The conversation with Karla brought up the question: If our persecution and trauma are in a sense sacred, how do we let other people help us heal?
“Healing has to be done collectively,” says Karla. “I don’t worry about people identifying with who they are and where they come from, but I do worry about overidentifying and having that become a barrier. But, this is what is beautiful about the undivided attention that testimony requires. It inspires empathy. It’s connecting with someone from the inside-out.”
The killing of George Floyd in June was a tipping point in the confrontation with race relations not just in America, but around the world. In Italy for example, Black Italians, the children of African immigrants, have seized the movement to push forward their own fight for citizenship. Art is being created, agendas are being written, policies are being formed and fueling all of that are the stories being shared — testimony.

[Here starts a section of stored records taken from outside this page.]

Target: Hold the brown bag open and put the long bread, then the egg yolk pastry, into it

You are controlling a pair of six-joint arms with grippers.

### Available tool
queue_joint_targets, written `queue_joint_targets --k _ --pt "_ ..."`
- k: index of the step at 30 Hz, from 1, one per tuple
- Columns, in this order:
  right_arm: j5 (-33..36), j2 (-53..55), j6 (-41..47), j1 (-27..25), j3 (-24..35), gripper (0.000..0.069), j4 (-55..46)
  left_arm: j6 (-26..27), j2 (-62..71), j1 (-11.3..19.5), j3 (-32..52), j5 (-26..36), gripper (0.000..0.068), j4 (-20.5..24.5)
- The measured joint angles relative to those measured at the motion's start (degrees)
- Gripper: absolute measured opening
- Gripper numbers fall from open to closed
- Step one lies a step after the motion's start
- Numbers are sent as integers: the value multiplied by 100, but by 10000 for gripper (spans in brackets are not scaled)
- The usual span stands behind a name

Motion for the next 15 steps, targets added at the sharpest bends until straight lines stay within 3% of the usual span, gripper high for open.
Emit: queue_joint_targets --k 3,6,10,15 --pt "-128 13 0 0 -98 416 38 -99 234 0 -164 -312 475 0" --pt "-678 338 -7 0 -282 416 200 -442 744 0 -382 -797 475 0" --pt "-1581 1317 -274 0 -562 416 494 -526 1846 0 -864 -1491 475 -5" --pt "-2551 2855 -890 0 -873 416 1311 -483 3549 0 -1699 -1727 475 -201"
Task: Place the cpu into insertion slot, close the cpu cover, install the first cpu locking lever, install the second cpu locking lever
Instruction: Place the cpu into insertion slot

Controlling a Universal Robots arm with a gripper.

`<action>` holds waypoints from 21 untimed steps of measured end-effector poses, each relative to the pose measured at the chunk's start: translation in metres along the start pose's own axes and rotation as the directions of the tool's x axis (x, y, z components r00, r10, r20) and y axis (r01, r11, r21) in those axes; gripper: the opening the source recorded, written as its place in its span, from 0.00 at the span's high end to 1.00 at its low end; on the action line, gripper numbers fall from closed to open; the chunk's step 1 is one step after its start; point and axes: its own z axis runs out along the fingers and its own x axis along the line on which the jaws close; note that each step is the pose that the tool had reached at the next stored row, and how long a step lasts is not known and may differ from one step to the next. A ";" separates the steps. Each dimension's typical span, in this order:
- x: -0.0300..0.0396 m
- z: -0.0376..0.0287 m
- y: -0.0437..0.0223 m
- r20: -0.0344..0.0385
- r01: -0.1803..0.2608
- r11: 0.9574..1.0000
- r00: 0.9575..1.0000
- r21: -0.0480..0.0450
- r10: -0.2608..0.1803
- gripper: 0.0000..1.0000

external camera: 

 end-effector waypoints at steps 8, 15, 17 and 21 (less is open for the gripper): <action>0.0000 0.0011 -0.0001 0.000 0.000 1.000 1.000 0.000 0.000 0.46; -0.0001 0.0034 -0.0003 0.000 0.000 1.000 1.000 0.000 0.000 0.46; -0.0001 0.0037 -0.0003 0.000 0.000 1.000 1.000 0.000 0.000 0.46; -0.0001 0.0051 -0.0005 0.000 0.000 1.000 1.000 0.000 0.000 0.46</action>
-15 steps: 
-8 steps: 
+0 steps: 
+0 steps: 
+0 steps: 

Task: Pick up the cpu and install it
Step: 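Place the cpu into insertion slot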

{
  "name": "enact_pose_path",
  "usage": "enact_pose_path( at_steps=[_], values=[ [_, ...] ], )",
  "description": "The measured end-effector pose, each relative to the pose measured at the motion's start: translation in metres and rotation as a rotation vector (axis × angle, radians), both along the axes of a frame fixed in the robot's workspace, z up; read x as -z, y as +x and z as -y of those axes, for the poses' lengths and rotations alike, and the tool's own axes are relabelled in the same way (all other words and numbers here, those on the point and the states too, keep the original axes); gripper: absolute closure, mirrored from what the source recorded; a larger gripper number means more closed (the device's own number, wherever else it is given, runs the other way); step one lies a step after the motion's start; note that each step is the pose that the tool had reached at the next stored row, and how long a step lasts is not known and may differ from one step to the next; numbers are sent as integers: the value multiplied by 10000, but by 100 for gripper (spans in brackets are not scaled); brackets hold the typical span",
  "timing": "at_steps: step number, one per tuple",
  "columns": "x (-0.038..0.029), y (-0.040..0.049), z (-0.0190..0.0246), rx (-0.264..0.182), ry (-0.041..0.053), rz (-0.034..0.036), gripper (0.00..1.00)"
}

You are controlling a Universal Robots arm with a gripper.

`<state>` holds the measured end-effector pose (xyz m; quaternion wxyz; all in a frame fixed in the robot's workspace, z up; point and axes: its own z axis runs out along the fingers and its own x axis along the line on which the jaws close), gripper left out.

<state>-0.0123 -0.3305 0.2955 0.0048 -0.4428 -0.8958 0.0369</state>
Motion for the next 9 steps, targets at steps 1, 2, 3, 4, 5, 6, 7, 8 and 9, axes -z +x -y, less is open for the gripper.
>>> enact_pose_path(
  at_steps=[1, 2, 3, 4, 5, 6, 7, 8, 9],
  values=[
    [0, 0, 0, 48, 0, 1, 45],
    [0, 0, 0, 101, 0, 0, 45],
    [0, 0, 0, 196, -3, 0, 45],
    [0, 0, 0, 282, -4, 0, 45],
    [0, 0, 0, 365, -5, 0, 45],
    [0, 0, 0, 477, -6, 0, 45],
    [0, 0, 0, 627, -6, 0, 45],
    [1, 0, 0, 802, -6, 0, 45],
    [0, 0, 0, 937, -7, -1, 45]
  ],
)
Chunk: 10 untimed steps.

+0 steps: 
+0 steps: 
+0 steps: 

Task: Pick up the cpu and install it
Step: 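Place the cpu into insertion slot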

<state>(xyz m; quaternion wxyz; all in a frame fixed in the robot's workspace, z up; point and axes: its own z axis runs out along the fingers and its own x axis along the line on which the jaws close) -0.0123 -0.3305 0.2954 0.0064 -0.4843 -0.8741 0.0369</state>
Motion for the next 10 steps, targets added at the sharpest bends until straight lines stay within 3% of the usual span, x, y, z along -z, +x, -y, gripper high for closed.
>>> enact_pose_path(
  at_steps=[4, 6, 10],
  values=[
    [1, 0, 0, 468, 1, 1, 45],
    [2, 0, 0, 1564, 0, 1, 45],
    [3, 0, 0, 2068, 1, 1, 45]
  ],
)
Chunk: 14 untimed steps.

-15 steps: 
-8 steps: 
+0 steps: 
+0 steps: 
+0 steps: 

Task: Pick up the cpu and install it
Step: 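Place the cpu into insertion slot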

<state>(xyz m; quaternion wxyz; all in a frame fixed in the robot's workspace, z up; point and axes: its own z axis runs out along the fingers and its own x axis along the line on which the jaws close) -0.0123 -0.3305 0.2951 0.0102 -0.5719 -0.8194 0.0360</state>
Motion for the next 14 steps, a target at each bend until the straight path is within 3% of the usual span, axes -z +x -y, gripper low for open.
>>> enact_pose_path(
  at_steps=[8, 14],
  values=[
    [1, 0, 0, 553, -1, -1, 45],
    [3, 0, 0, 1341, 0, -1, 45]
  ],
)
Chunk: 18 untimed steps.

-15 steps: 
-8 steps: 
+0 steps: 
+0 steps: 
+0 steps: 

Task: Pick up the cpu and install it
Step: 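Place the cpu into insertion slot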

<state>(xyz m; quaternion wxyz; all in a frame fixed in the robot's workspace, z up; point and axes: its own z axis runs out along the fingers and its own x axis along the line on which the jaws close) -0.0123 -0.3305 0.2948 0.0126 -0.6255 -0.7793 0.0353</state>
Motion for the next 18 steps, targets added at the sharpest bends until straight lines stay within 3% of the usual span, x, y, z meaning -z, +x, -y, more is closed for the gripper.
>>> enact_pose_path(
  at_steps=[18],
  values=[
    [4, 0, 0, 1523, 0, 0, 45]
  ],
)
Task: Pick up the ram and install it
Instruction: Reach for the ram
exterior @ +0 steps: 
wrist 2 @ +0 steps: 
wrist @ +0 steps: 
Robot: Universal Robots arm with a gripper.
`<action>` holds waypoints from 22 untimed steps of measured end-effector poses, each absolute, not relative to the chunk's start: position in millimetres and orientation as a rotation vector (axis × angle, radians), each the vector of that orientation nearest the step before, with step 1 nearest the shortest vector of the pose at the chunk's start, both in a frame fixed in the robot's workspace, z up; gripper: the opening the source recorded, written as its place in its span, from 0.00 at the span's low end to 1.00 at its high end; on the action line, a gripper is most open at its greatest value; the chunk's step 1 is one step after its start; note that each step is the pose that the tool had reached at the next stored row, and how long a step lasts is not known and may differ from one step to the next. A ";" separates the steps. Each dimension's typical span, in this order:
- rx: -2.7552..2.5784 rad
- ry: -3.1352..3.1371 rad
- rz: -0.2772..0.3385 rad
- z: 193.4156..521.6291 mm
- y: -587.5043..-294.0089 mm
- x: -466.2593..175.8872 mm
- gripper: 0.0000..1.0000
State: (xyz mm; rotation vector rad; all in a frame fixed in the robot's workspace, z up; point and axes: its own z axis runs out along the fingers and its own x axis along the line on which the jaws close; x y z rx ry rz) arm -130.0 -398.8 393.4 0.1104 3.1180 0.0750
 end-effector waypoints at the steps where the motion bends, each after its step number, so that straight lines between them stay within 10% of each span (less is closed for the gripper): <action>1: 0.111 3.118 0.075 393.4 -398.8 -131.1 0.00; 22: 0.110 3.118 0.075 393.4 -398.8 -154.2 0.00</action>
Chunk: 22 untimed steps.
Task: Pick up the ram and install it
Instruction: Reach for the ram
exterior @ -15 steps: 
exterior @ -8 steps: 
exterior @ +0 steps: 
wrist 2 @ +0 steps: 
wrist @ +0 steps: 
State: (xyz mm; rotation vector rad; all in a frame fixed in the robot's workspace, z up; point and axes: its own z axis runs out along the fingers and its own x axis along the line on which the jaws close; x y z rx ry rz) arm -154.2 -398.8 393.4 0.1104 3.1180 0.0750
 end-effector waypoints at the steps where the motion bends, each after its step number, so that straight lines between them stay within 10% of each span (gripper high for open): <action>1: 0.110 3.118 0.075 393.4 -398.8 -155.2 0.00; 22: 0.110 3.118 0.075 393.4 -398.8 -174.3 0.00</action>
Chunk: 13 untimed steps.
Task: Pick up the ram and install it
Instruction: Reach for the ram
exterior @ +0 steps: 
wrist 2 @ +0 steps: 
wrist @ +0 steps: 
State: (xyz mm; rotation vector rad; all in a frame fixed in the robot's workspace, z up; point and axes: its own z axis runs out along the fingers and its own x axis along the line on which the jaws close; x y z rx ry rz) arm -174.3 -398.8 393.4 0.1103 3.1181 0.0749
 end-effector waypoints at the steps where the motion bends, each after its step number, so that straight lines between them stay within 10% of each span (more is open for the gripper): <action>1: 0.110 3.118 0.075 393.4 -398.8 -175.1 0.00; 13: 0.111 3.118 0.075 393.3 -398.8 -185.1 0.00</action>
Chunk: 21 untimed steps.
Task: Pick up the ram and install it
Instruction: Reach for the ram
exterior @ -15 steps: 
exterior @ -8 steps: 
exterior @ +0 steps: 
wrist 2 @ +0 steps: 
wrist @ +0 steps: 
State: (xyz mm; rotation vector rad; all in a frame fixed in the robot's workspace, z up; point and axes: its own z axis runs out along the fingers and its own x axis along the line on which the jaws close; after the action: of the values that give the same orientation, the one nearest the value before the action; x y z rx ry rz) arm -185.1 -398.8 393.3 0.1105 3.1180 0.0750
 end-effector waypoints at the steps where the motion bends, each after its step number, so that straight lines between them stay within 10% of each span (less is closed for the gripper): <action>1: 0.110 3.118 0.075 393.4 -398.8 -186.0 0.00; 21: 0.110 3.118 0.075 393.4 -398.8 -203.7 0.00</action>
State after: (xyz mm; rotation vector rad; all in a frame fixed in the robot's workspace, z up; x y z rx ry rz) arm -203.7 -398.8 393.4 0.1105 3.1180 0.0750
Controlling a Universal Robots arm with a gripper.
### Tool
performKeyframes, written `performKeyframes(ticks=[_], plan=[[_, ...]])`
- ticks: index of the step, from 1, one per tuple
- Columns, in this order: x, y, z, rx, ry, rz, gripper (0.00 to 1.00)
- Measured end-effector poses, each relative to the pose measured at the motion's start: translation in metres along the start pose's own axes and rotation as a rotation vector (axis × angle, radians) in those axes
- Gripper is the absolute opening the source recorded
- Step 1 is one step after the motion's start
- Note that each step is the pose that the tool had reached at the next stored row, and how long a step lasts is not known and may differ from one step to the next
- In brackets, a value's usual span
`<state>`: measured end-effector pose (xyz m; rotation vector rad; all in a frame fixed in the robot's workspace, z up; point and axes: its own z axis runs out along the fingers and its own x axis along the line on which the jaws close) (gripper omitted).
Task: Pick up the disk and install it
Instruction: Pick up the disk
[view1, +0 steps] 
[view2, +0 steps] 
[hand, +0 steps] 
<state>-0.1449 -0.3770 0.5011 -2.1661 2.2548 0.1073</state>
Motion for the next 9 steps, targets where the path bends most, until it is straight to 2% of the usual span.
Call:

“You're hearing a big testimonial being displayed right now right through the Black Lives Matter movement,” Karla said to me. “The testimony is being shared of a massive cultural atrocity that's been happening for over 400 years. It’s a huge testimony. It's been going on for centuries, but now it's a real outcry around the globe. So, a lot of what needs to happen is exactly what we would do when we listen to USC Shoah Foundation testimonies. We need to listen. Listen deeply.”
Over the years, Karla has watched countless testimonies from USC Shoah Foundation’s archive — individuals from Rwanda, Guatemala, Armenia, and Syria and Iraq have offered her moments of horror, hope and reflection. “There was one Holocaust survivor whose name is escaping me,” she said. “I can see her in my mind though. What stood out in her testimony was her way of compartmentalizing the trauma, but still talking. She really focused on how she was not going to allow that trauma to deter her from being successful in life or moving forward. It moved me because I questioned whether or not she was really healing properly. Was she just pushing it down? And that triggered in me the importance of us expressing ourselves while journeying through any kind of trauma, not to just be okay with it.”
Much of the testimony we are hearing from African Americans right now is coming through social media — a space where anybody, at any time can record a testimony-of sorts. Nik Walker, who I went to high school with and who played the role of Aaron Burr (Karla’s forefather) in Hamilton on Broadway has shared short testimony-like-reflections on Instagram. They are vignettes of experiences and reflections. In one video, shared to his feed on June 3, about a week after the killing of George Floyd, he stands in his apartment and talks straight into the camera, first letting his followers know that it was his wife who encouraged him to share what he was about to say and then moving into a story about two white friends who sent him a funny gif and asked if he wanted to watch Ant Man.
“It just really meant the world to me,” he says with a shake in his voice. “And I know that so many white people are trying to find the right thing to say right now, and all I want to say to you is just be our friend… Just be our friend. When you look at us from a distance it makes us feel a certain way as opposed to just being there with us.”
“To be present in finding the connections is what testimony is all about,” says Karla. “When a story is so raw, so vivid, so detailed, it can inspire others to feel safe. To not only empathize with that truth, but also to connect.”